Please like & share:
  • Dear Laura,
    We are so lucky to have someone (you) who synthecizes the show show gently and smoothly. Thank you for your posts. I’m always impressed.
    xo
    DorothyTheOrganizer, Hoarders

    • I just want to honor the great work you all do, and it’s always a pleasure to hear back from you!

  • Melamy

    I’m watching this show right now and I am incensed that you think Celeste is helping her mother. She’s causing her mother to panic. You’ve got to be kidding me: “Celeste holds her, talks her through it to get her heart rate down, and says something incredibly wise: ‘You brain, your thoughts are stuck in a loop. You have to break the pattern of your thoughts right now. That’s the big challenge. Think of this as a positive thing.'”

    I am not a hoarder but I DO suffer from PTSD and Celeste has no concept of calming anyone down as SHE is the one causing the panic. Celeste’s tone is one of “I’m here to do a job, fuck you mom if you don’t like it.” And the Doctor? OMG, what a worthless doctor. Hey doc…WHY should Merlene trust her daughter??!! Her daughter threw away her hangars without asking! That was wrong. What I should be seeing here ISN”T a daughter bullying her mother, but a daughter taking her mother in her arms and comforting her. Celeste is talking AT her mother and not listening to her panic. Celeste needs to get a grip and realize this isn’t about cleaning up the house but it’s about helping her mother feel loved. What Celeste needs to be doing right now is what I saw on another channel about hoarding. In the other show, a wonderful social worker put her arm around the hoarder, and said, “Let’s do this together.” This social worker KNEW BETTER than to just start picking stuff up and throwing it away. None of this stuff is Celeste’s stuff, and Merlene has a right to see EVERYTHING before it’s thrown out. Celeste is just taking over and she has no right to do that. It’s breaking Merlene’s mind.

    In the other show the hoarder held the trash bag while the sociologist picked stuff up to throw away. When an item came that was too anxiety producing the social worker said, “OK, tell me about that…what are you feeling,” and they worked it out and eventually threw the item away. Celeste is a bitch daughter from hell. Dr Green is worthless and should NOT be allowing Celeste to bully her mother. This poor woman needs someone compassionate.

    They’re wanting to “alarm her” is what they are saying…LOLOL you can’t do it that way. Alarm her? LOL Hey morons, she’s already alarmed, you need to help her feel SAFE!!!! Just put your arm around her and start throwing things away one item at a time WITH Merlene not in spite of Merlene. Without compassion, Merlene will do it again. And if I were Merlene, I’d kick that daughter out too. Good grief.

    LOLOL The show just said, “Merlene and Celeste are still trying to work on their relationship.” LOL Ya I bet. Celeste is a bitch.

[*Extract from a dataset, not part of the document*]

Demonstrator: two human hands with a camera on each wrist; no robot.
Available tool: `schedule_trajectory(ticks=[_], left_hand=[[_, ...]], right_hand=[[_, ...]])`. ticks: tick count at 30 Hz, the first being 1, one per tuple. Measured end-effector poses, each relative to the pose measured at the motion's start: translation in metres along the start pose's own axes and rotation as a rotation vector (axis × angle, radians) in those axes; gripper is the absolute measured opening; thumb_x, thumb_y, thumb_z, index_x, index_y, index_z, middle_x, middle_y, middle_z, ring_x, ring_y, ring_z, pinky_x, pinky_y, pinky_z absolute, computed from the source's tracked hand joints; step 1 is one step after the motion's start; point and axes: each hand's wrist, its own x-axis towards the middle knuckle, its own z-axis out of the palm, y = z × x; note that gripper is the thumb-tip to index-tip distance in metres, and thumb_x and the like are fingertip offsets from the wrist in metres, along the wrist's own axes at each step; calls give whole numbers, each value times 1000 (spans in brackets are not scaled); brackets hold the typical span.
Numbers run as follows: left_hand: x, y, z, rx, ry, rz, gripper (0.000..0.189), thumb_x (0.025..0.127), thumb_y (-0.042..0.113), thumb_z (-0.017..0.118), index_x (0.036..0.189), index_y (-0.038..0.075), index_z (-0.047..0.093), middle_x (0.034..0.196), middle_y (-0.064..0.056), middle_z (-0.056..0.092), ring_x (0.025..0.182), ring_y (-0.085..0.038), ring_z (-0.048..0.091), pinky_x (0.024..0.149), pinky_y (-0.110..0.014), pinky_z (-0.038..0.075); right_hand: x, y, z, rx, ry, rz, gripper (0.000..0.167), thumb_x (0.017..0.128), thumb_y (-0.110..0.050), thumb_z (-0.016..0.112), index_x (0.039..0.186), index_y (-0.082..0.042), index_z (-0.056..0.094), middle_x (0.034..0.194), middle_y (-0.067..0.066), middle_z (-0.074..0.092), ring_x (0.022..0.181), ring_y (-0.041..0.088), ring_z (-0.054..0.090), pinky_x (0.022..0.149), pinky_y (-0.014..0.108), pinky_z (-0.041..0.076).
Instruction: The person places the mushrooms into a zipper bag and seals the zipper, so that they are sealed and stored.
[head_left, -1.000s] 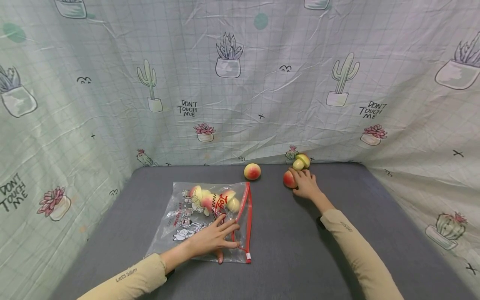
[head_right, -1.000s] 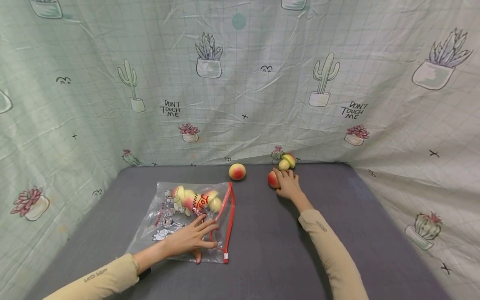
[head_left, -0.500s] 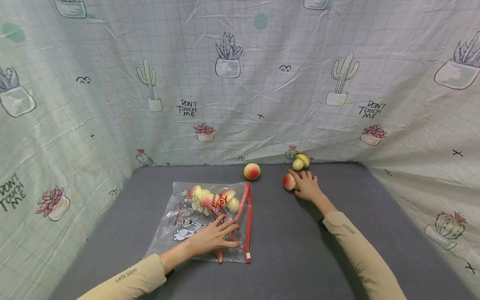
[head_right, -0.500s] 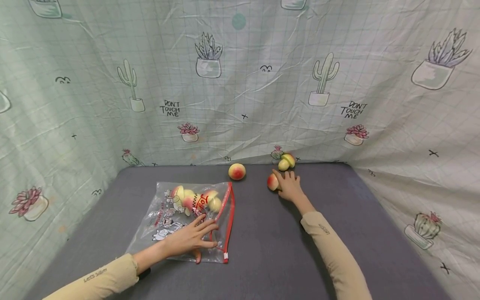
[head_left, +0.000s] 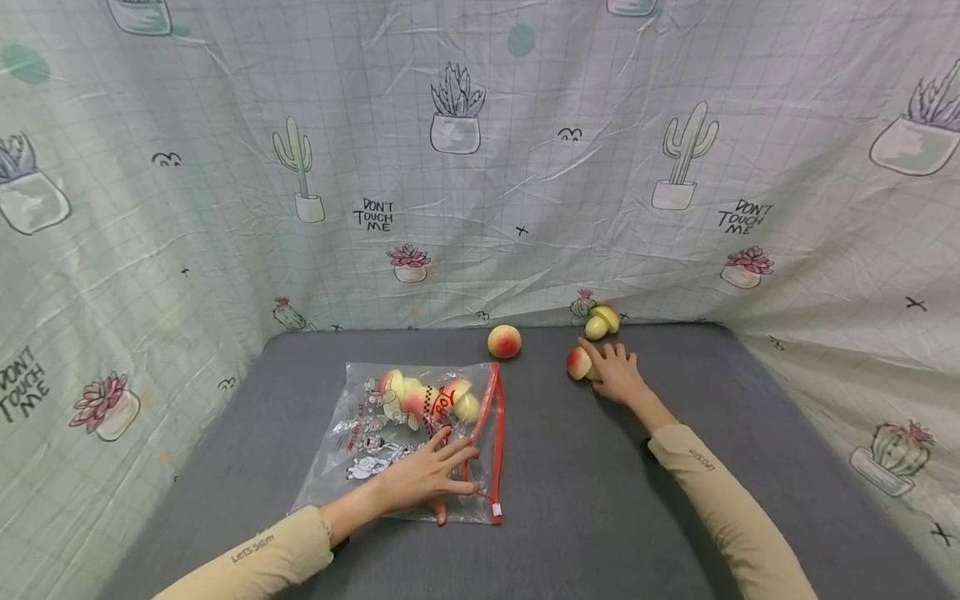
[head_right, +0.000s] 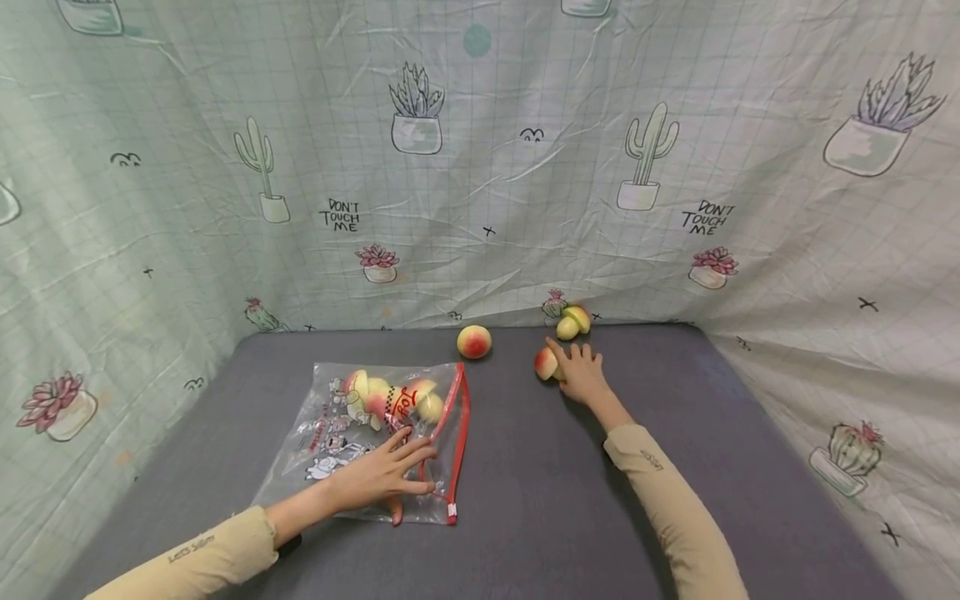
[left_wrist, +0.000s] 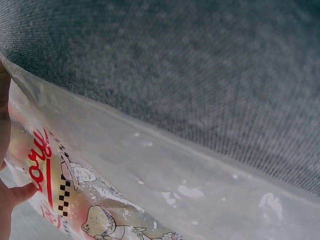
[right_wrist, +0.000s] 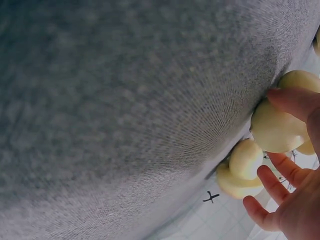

    • If this is the way you want to view and talk about the show, please do it elsewhere. You aren’t bringing anything valuable to the table, and it’s not welcome on HDJM.

      • Melamy

        you mean the truth?

      • Melamy

        no problem. I’ll go elsewhere. But your attitude that won’t let a contradictory opinion be welcome is why people hoard and get PTSD in the first place. I am not wrong, and I am talking from experience. They aren’t helping. and that is the truth. Sorry you had a problem with the truth. Hoarding is a serious illness, and it can’t be dealt with like this. It takes a long time, and compassion. From someone with PTSD, a panic attack is life threatening, and that daughter is wrong. You will never change my mind, and my opinion is just as valuable as yours. Take my opinion elsewhere? Then don’t open up a community forum. My opinion is just as valuable as yours…and more accurate. So put on your big girl panties and be able to handle opinions that don’t agree with yours. It’s called being real.

        • Melamy, it’s possible you don’t realize how vitriolic and offensive the way you state your opinion is.

          Frankly, this is a privately run website that serves as a place that ultimately is a positive space for people to talk about things. You want to attack and be angry, and you absolutely have the right to feel and think as you do.

          You do not have the right to do that here.